Y si bien sabe que el consumo de música bajó, le interesa la difusión, “que la gente entienda que el autismo y las enfermedades de salud mental tienen una solución y nos interesan a todos, no solo a la familia, porque si no se ayuda a diagnosticar, se transforma en un problema de todos”, concluye.
Vocacional
Si retrocedemos hacia la infancia de Nando no nos sorprenderá que haya elegido la música como medio de vida. En la casa de su abuela había un piano y su madre tocaba el instrumento de forma amateur. Las clases de inglés y de piano clásico no se negociaban en el hogar Michelin así que Nando y sus dos hermanos arrancaron temprano, con cinco años. “Me gustaba tocar pero me aburría muchísimo, odiaba la clase. Era bastante intimidante y me hacía sentir mal”, dice.
A los 11 años se reveló, y enfrentó a su padre junto a sus hermanos: ‘No queremos estudiar más música’, le dijeron. “Mi padre, muy sabio, nos miró a los tres y nos dijo, ‘no me voy a pelear con ustedes a causa del piano pero vos (me apuntó a mí) lo vas a lamentar’”, rememora.
Nando se deslindó de la música hasta los 17, cuando quiso ir a aprender guitarra: las clases con Álvaro Carlevaro lo marcaron. En ese entonces intercalaba las horas de estudio con alguna zapada, pero cuando Carlevaro lo introdujo en el jazz, le voló la cabeza. Se anotó en clases jazz en el Crandon en búsqueda de lograr conmover, como hacían los genios que tanto admiraba. ‘Quiero aprender a improvisar, no tocar lo que otros tocaron’, le dijo al profesor Hugo Gambino. Entonces le dio lo que él llama una base científica -escalas y acordes- y fue un camino de ida.
“Yo estudiaba Química, si me dabas tres axiomas, ya sabía cuáles eran los teoremas y lo podía hacer; la misma historia con la música. Encontré los axiomas de la música, empecé a tocar y de golpe entendí todo: así es que se hace. Cuando vi que había un método, mandé todo el resto al carajo. De las 6:00 a las 9:00 estudiaba Química, y a partir de las 9:00, que podía tocar sin jorobar a los vecinos, tocaba sin parar hasta las 16:00. El jazz me atrapó muy fuerte porque podía canalizar toda esa creatividad que quería tener”, relata.
Un curso de una semana de Berklee en Buenos Aires le bastó para advertir que si seguía ese método podía recuperar los años de técnica perdida. Como buen científico, hizo números y cayó en la cuenta de que aquí las chances de tocar jazz eran muy limitadas. “Es como si quisiera ser futbolista y jugara solo una hora por semana, nunca voy a llegar a nada. Me voy a Berklee y acelero el proceso”, pensó.

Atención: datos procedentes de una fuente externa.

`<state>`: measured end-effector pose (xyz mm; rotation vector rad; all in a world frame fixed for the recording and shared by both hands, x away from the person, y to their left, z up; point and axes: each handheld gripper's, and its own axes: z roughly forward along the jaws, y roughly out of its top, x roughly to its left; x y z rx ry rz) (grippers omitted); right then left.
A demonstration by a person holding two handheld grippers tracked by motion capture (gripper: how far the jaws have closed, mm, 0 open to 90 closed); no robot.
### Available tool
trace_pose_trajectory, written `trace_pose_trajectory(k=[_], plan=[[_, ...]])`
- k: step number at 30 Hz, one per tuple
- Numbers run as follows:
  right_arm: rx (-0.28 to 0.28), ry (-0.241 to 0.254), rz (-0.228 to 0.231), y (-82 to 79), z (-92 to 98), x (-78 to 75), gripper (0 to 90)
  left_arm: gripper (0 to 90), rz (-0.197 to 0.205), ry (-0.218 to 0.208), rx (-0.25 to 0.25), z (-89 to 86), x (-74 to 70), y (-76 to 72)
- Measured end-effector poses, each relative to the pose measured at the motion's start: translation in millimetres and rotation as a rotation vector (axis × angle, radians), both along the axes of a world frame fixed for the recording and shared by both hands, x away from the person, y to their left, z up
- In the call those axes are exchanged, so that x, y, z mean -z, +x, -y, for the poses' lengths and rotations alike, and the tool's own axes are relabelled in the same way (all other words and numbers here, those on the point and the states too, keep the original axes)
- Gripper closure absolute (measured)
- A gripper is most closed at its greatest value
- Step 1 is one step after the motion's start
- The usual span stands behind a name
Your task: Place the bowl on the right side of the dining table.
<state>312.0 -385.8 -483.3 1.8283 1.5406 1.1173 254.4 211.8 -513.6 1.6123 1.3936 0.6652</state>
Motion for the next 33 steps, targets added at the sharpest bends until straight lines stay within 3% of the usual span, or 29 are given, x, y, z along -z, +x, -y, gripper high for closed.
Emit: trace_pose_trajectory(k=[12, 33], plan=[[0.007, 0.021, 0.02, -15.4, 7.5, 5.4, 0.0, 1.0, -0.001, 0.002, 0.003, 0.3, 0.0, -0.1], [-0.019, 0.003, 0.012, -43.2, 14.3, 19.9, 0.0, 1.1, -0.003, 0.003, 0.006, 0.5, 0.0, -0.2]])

Consiguió una beca parcial y sus padres lo ayudaron con los otros gastos: “En esa época era lo mismo que pagar clases particulares en Uruguay”, acota. Se instaló en la casa de unos músicos uruguayos y luego compartió cuarto con unos polacos. Mandaba cartas y hablaba por teléfono una vez al mes porque cada llamada valía US$ 50.
Al principio comía pan con manteca todos los días y sacrificaba horas de trabajo para poder dedicar la mayor parte del tiempo a su formación. Llegaba a estudiar 12 horas por día y participaba en cuanto ensamble pudiera.
Nando, que dejó la facultad de química cuando le faltaba apenas un año para recibirse, contó con el aliento de sus padres para perseguir su sueño: no querían que se frustrara y la jugada fue magistral. “No me arrepiento de nada. Me despierto todos los días feliz”, cierra.